Une situation hétérogène. Les deux derniers mois ont été marqués par des pluies à un niveau proche des normales sur la période 1991-2020 (voir carte ci-dessus). En valeur absolue (carte ci-dessous), on constate que la plupart des régions ont pu bénéficier de plus de 100 mm de pluie en mars… à l’exception notable des Alpes du sud, du Tessin et des Alpes centrales de l’est.

«Les pluies de mars et avril ont été une bonne nouvelle pour l’évolution des nappes phréatiques, explique Daniel Hunkeler, professeur en hydrogéologie à l’Université de Neuchâtel. La situation aurait pu être critique cette année si le mois d’avril avait été sec et absolument dénué de neige.»

La situation hydrologique. Les données de la Confédération sur le suivi des eaux souterraines montraient, fin avril, une situation correcte, avec quelques points d’inquiétude, là aussi principalement – mais pas exclusivement – dans les Alpes du Sud et le Tessin. (Les points marron décrivent les valeurs basses, les points rose les valeurs normales, les points bleu les valeurs élevées, et les points gris l’absence de données).

«La diversité géologique de la Suisse la protège dans une certaine mesure, poursuit Daniel Hunkeler. Mais les pluies de printemps sont aussi captées par la végétation. Cet effet a toutefois été ralenti par les températures fraîches des dernières semaines. La situation actuelle reflète aussi la diversité des mécaniques de recharge des nappes phréatiques: certaines d’entre elles dépendent principalement des cours d’eau, et donc de l’état d’enneigement en altitude. D’autres dépendent de la pluie, c’est celle-là qui vont avoir le plus de mal à se recharger.»
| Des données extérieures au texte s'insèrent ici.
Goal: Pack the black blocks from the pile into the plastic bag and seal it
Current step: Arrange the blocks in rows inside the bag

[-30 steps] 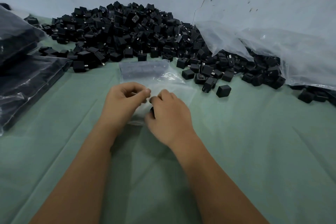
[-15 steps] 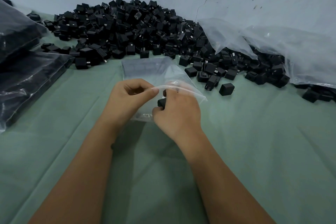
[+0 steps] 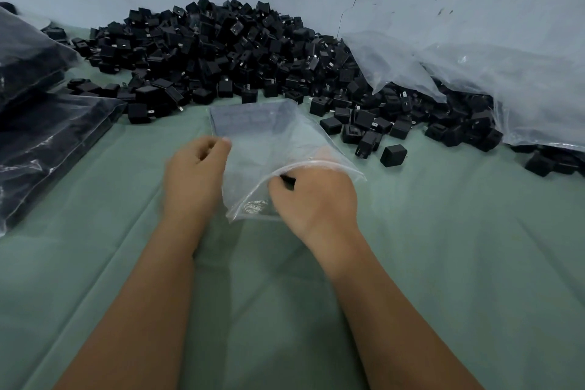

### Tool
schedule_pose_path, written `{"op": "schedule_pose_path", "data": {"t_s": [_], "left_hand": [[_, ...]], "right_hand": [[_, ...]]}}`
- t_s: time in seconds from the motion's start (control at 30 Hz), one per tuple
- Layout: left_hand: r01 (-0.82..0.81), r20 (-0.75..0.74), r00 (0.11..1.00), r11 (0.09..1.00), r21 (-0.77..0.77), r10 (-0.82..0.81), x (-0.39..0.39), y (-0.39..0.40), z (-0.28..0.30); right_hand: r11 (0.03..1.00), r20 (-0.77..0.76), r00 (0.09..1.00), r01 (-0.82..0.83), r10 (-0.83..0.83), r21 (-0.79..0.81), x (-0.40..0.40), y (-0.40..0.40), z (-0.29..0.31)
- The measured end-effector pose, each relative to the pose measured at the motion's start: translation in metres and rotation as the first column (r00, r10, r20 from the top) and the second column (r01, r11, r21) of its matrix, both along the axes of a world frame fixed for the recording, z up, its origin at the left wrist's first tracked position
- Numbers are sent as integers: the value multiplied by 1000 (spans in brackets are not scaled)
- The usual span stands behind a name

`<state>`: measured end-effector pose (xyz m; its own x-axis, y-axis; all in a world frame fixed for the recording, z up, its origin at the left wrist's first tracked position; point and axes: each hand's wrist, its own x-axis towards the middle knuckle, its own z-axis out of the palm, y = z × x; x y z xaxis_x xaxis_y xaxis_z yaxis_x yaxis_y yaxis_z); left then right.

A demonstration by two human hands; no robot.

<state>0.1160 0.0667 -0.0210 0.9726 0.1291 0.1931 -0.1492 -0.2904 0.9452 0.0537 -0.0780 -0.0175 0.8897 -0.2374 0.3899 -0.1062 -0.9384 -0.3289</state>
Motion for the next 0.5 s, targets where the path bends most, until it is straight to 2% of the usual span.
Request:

Le manque de neige, une épée de Damoclès. La pluie remplit les nappes phréatiques sur le moment, quand la neige d’altitude est la promesse de pouvoir les recharger plus tard en saison pendant l’été… «Le manque d’enneigement de cet hiver posera peut-être un problème lors de l’accélération de la fonte des neiges, car la neige d’été représente un stock d’eau précieux», poursuit Daniel Hunkeler.

Dans son bulletin du 31 mars 2023, l’Institut fédéral de recherches sur la forêt, la neige et le paysage (WSL) notait qu’en raison des faibles cumuls de neige fraîche et des nombreux jours de fonte en février et mars, la neige a disparu sous 1500 mètres d’altitude dès début mars sur la vaste majorité du territoire.